Dad, this picture’s for you: These are seminarians on recess, having a sack race in the middle of a football game hahaha (I love the kid on his face)

Dad, another one for you: the local bar! Inside, men sit on benches in a circle, drinking with loooooong straws from the same tiny pot of local beer on the ground in the center

The office team: Betty (counselor and accountant), Sylvia (intern), Lydia (admin), and Charles (director, and my “daddy”)

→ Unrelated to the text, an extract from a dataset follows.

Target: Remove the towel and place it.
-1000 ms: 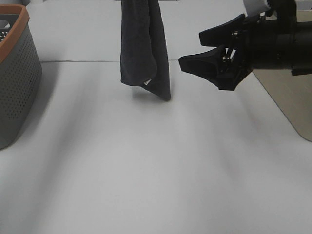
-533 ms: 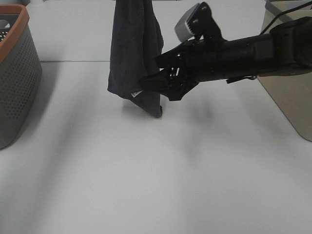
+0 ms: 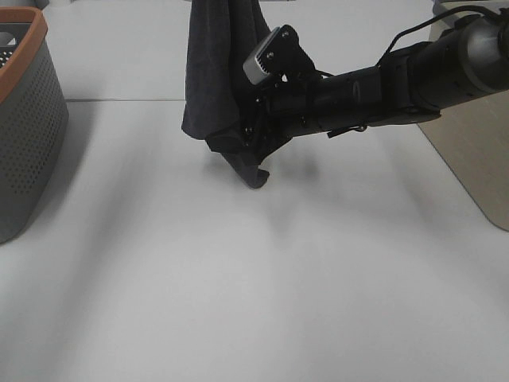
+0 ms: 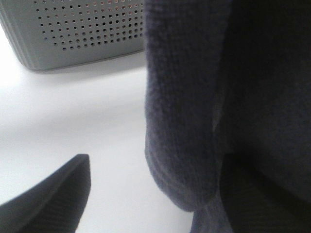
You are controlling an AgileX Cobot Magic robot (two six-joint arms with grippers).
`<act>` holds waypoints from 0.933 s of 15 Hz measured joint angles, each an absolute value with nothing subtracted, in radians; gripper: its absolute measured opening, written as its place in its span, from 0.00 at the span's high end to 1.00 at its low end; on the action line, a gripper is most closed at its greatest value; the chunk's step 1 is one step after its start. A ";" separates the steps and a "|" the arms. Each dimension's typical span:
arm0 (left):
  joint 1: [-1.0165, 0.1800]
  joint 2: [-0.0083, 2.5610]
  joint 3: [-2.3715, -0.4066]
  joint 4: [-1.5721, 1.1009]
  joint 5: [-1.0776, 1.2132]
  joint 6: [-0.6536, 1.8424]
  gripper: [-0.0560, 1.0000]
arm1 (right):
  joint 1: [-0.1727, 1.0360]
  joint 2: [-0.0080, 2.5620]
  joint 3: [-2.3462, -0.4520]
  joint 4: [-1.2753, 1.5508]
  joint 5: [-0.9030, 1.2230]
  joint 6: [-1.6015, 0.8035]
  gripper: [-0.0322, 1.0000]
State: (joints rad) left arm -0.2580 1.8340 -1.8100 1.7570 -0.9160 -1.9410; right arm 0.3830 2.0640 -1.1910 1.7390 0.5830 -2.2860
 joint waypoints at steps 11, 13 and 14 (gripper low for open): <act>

Some of the posters hanging in the office



There was also a comic of a girl who meets a nice handsome boy, and as he is walking her home, he slowly turns into a one-eyed green monster haha, wish I had a copy of it

The sign for our organization’s Mityana location

Sylvia! She’s the best ever! I want her to come to New York and hang out

Zigoti was my favorite place, in Mityana District
This picture’s for everyone who likes to make fun of me about meat

And the general store

Young men in Zigoti who aren’t bodas roast maize and bananas here to sell to stopped taxis. These ones were yelling at Richard in Luganda, and I kept hearing “mzungu mzungu,” so I knew they were talking about me. As we walked away, Richard translated: “They said that if they’re going to come to get tested, they need something in return...” (I was the “something”)

The small primary school in Zigoti where we held our first HIV testing

This little girl climbing is named Jolene, like the Dolly Parton song (I taught it to Richard and we sang it to her)

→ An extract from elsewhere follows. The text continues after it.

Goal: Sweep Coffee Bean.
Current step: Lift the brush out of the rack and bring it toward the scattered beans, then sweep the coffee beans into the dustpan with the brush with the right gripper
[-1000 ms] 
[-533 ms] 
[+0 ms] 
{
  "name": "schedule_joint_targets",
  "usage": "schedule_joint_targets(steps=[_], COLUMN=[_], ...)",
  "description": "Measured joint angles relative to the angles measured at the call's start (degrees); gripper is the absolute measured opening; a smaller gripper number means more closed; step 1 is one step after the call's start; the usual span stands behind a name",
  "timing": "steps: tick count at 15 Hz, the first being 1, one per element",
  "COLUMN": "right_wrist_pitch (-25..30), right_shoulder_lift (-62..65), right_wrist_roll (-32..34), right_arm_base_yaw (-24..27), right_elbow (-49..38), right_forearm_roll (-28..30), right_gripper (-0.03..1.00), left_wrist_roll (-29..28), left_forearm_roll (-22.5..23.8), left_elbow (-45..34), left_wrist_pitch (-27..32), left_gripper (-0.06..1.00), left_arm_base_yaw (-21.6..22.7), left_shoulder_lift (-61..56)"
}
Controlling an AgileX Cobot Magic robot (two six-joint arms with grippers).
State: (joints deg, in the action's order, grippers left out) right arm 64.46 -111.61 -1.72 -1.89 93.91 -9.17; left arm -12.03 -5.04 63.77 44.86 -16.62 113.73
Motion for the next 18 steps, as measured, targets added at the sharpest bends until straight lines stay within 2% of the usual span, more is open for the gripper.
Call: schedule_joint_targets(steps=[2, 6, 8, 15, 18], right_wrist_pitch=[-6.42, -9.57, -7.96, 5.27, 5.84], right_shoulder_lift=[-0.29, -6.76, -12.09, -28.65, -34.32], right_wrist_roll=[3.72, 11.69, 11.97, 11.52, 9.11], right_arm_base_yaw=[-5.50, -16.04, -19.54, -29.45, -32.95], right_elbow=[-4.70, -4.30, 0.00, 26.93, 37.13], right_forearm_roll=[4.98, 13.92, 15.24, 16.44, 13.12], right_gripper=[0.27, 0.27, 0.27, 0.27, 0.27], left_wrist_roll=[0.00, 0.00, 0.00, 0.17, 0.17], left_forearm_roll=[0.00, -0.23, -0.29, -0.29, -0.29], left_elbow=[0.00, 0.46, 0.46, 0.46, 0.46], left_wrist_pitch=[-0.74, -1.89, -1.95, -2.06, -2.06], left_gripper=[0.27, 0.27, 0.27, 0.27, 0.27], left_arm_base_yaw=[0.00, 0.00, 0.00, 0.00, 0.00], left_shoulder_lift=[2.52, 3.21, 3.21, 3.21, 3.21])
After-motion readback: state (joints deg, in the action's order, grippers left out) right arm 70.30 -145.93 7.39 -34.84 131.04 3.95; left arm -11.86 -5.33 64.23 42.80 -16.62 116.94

FREE FREE FREE HIV TESTING. Even thumbtacks to hang the posters were a considerable expense for the organization; it was strange to adjust to having no resources

Making the rounds


The road to the Mityana health clinic we visited

A very light load by Uganda standards

Mityana health clinic – quiet in this picture but we also visited on a vaccination day when the lawn was covered with children. I met a little boy with malaria who showed me and told me all about his tablets



In Charles’s words, “Uganda traffic, ninety-percent chaos!” (spoken as we suddenly found ourselves trapped on every side by other vehicles, each poised at slightly different angles in relation to us). At all times you see children in school uniform walking the roadsides, which are riddled with potholes and seem to crumble beneath you. Every quarter-mile, half the road (or the entire thing) suddenly disappears and you’re bumping along rutted red dirt instead.

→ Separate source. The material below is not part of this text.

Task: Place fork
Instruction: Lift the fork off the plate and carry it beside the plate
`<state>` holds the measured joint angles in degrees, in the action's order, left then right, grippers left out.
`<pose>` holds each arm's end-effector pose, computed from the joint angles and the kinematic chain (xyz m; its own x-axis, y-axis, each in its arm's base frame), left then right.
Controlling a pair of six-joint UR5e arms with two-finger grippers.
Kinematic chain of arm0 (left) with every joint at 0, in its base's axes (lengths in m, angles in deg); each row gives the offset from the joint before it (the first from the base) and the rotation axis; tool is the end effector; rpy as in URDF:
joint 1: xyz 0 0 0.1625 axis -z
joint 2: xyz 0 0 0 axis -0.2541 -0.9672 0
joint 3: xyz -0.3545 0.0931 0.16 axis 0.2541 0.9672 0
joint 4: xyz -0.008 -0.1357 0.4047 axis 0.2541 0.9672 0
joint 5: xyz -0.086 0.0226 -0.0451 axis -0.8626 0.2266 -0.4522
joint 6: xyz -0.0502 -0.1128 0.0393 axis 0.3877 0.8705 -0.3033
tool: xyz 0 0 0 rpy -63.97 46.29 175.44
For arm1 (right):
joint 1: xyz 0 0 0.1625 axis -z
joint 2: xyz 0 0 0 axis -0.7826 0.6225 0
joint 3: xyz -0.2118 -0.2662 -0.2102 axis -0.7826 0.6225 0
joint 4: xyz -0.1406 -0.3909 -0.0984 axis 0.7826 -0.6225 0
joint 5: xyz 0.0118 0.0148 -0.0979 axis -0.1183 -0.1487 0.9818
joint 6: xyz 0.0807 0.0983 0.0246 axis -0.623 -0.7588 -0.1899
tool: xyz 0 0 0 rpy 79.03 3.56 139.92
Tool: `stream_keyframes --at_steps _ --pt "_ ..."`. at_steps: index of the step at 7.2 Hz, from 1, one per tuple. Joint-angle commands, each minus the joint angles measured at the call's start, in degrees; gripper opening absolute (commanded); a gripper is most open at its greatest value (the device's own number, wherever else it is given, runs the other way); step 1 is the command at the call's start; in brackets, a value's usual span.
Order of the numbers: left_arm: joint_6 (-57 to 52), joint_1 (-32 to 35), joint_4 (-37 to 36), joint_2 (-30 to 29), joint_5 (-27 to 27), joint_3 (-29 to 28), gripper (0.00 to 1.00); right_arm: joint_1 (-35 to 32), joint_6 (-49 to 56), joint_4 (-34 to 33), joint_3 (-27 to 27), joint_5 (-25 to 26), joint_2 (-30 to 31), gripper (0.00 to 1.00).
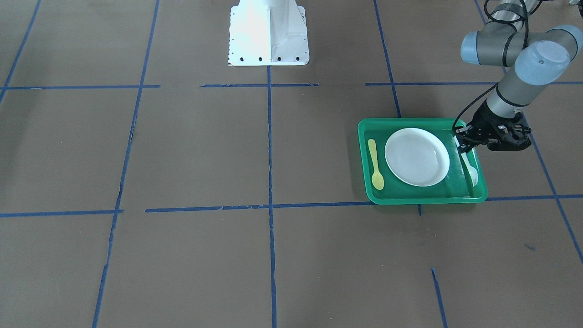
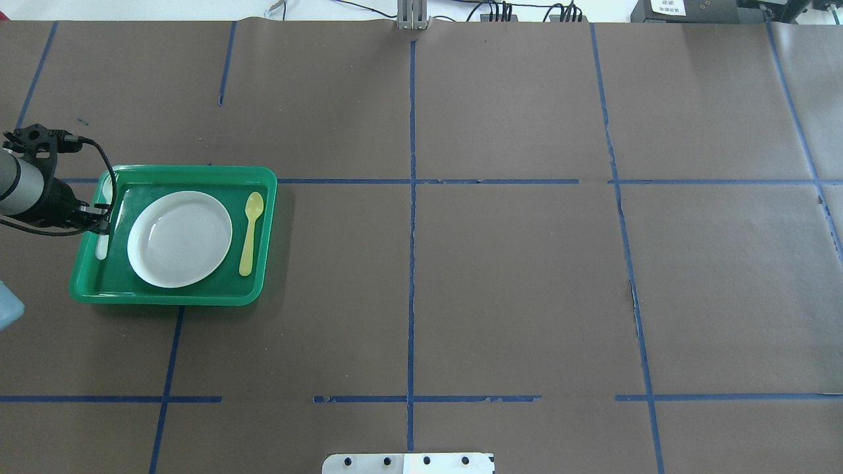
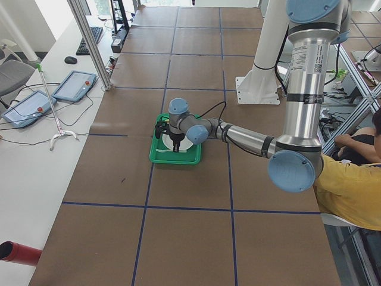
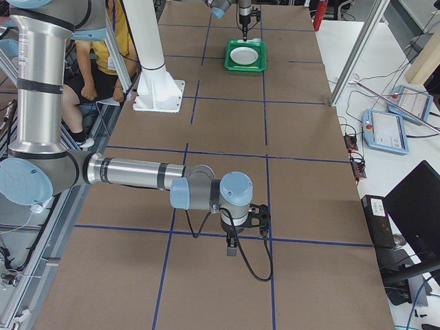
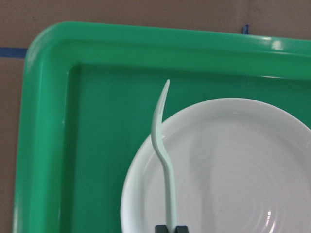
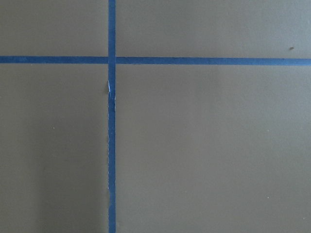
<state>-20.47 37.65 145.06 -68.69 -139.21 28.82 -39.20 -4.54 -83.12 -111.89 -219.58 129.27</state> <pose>0.2869 -0.4865 0.5163 0.7133 0.0204 -0.7006 0.0581 0.9944 0.0882 0.0548 -0.4522 0.6803 0.7607 0.0172 0.6489 -0.0222 0.9998 -0.0005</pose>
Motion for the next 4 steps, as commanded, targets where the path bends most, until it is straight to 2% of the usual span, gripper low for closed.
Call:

I couldn’t walk through the taxi park without every other guy grabbing my arms and shoulders and saying, “Hi mzungu, where are you going mzungu? Hi America, how are you America?” I had to put on my game face. All taxis are painted on the door with the phrase “Licensed to carry 14 passengers,” and all don’t leave until there are 21 people (children and chickens not included) crammed inside vehicles that drive with flat tires and others that need to be pushed before the engine kicks in. Extra seats fold up and down over what would otherwise be an aisle. Sitting in the back is cramped but preferable to sitting in the front where you can watch the speedometer hover at 110 mph, every engine light (oil check, engine check, etc) blazing, the 14 year-old driver wrestling with the wheel, and every game of head-on chicken as trucks headed in both directions swerve in competition for the same meager patches of navigable road. I was in a taxi that broke down on the side of the road (the engine belt snapped and we had to de-board in the middle of nowhere and wait for another that could squeeze us inside); a taxi crash (one taxi slammed into the back end of ours, leaving a dent but no injuries; we de-boarded in the midst of the two drivers’ arguments); and a taxi that got lost, which is probably the best story. Trying to dodge traffic, the driver cut off the main road onto a dirt trail that grew narrower and narrower as we bumped along. The taxi began tilting further and further until we were holding on at a 45 degree angle (“everyone lean to the left!”). More and more cows brushed up against the windows. Soon there was no road at all, just grass and swamp and miniature hills that made us thump along so slowly that the cows were beating us. The driver switched off the radio’s cheerful local music. The passengers grew increasingly rowdy, yelling things in Luganda, and the driver yelled back. I was half-sitting on some guy’s lap, and the women beside me held in her lap a black plastic bag with a live chicken poking out its head, watching to see how the driver would get us out of this mess. Eventually he dead-ended at a shack and had to turn around and go all the way back to the main road. While taxis wait to leave the park, vendors poke their heads into the windows and doorway and beg you to buy biscuits, mobile phone airtime, sodas...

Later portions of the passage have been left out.